Theater „Der Mond“ – import.export architecture

Das Puppentheater De Maan (dt. der Mond) ist seit den 1950er Jahren für Kinder und Jugendliche der künstlerische Mittelpunkt der belgischen Stadt Mechelen. Mit jährlich 350 - 400 Aufführungen und wachsenden Besucherzahlen waren die historischen Spielstätten schließlich zu klein und auch so stark abgenutzt, dass eine Sanierung unumgänglich wurde. Die bestehende Substanz sollte den aktuellen Anforderungen an Technik und Sicherheit angepasst und das Theater um einen neuen Baukörper erweitert werden. Nach einem Wettbewerb und einer vierjährigen Planungs- und Bauphase konnte De Maan im November 2015 seine Pforten wieder öffnen.

Import.export Architecture ging als Sieger aus dem Wettbewerb für die Neugestaltung hervor. Sie verfolgten einen eher ungewöhnlichen Ansatz der Gleichzeitigkeit der Maßstäbe und Disziplinen im Entwurfsprozess. Städtebau, Technik, Innenausbau und Denkmalpflege waren von Beginn an in den Prozess involviert. So entstand ein harmonisches Zusammenspiel zwischen Neubau und historischer Substanz, drei unabhängige Wegeführungen für Besucher, Akteure und Verwaltung sowie eine Reihe urbaner Landschaften, die durch bestimmte Ausblicke in den Gebäuden inszeniert werden.

Die historischen Gebäude (Heiliggeistkapelle und Heiliggeisthaus) wurden in enger Zusammenarbeit mit der Stadtarchitektin Barbara Adriaensen und ihres Teams sowie des Architekturbüros Beeck von Grund auf renoviert und auf den neuesten Stand der Technik gebracht.

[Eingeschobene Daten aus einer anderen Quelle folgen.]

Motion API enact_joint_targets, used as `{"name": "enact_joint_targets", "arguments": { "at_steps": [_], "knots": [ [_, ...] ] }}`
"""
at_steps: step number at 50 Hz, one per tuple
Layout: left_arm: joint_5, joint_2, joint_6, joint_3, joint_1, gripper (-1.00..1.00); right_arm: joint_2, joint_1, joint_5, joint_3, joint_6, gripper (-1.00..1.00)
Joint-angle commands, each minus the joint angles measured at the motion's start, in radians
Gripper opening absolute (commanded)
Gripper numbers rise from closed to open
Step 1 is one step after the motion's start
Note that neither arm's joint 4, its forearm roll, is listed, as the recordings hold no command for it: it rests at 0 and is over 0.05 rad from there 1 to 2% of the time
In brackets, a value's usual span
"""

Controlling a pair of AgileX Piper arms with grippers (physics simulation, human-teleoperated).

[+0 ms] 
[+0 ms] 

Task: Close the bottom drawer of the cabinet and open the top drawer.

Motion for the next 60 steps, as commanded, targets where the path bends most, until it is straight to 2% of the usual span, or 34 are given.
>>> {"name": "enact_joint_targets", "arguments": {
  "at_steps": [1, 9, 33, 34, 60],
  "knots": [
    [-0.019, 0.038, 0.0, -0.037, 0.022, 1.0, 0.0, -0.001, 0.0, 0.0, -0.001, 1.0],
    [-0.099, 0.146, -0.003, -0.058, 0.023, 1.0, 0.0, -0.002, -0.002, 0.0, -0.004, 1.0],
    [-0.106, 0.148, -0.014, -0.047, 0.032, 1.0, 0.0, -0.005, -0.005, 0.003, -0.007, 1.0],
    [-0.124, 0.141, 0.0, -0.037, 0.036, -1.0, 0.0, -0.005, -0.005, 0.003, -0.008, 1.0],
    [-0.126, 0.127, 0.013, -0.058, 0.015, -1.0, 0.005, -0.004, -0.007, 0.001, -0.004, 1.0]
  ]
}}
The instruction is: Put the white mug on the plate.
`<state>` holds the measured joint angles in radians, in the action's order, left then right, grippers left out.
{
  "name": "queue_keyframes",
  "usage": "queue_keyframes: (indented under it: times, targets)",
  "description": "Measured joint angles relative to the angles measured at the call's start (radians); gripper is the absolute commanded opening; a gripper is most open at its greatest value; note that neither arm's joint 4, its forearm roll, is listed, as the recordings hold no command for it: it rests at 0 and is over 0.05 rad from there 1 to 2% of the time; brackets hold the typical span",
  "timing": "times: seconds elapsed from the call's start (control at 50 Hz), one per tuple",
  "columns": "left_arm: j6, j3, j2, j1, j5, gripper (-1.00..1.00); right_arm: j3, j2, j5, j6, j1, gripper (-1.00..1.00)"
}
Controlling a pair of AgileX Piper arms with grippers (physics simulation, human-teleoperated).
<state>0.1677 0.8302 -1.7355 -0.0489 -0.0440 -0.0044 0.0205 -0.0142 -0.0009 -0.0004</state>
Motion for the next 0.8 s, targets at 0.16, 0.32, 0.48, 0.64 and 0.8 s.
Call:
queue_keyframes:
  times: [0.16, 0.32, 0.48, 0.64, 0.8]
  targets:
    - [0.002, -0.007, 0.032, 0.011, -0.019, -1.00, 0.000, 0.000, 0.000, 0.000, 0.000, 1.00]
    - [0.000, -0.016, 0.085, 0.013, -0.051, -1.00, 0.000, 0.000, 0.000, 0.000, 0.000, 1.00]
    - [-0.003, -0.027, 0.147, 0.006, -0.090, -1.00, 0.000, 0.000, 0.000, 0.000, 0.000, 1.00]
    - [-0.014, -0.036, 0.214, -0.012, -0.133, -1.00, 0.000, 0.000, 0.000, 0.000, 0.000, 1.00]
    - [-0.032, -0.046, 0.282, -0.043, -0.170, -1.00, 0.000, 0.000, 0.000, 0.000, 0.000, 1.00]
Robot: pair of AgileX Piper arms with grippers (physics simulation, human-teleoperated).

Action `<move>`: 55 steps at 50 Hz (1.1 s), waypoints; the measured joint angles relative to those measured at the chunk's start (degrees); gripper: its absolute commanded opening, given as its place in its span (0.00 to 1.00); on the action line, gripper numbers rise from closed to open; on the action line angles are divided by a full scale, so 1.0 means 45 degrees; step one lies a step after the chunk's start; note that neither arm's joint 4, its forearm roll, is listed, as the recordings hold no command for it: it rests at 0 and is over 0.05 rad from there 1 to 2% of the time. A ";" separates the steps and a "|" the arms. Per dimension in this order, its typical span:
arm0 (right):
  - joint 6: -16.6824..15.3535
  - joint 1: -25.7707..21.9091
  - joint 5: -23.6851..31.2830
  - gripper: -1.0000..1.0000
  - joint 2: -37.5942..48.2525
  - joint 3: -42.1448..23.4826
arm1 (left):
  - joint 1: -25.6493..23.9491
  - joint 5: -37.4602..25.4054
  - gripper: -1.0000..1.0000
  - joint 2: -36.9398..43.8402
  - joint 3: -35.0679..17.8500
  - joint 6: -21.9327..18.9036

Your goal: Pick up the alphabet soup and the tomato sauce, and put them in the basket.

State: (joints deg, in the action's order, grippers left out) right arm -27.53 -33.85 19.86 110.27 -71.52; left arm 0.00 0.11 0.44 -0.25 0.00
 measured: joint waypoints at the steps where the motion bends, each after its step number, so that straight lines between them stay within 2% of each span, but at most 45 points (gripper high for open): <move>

Zwei neue, von import.export Architecture entworfene Gebäude ergänzen das Ensemble. Dabei entstanden ein Theatersaal mit 180 Sitzplätzen sowie ein kleineres Auditorium für Proben, Forschung und kleinere Aufführungen. Workshop- und Übungsräume sowie die Verwaltung des Zentrums sind im Altbau untergebracht. Ein Café mit Terrasse im Erdgeschoss wirkt als Bindeglied zwischen dem Zentrum und den umliegenden Gebäuden.

Bei der Gestaltung des Neubaus stand der Name des Zentrums Pate. Die auffällige, goldfarbene Fassade des kleineren der beiden neuen Baubaukörper ist dem Moonlander der Mission Apollo 11, dem ersten Fahrzeug auf dem Mond, nachempfunden. Sie zitiert das berühmte Bild der goldenen, geknitterten Oberfläche der Moonlander-Unterseite. Zahlreiche Versuchsreihen wurden durchgeführt, bis der gewünschte Knick-Effekt der Fassadenpaneele erreicht wurde. Für das Dach des Neubaus entschieden sich die Architekten für eine 1,5 mm dicke, weiße Folie von RENOLIT ALKORPLAN.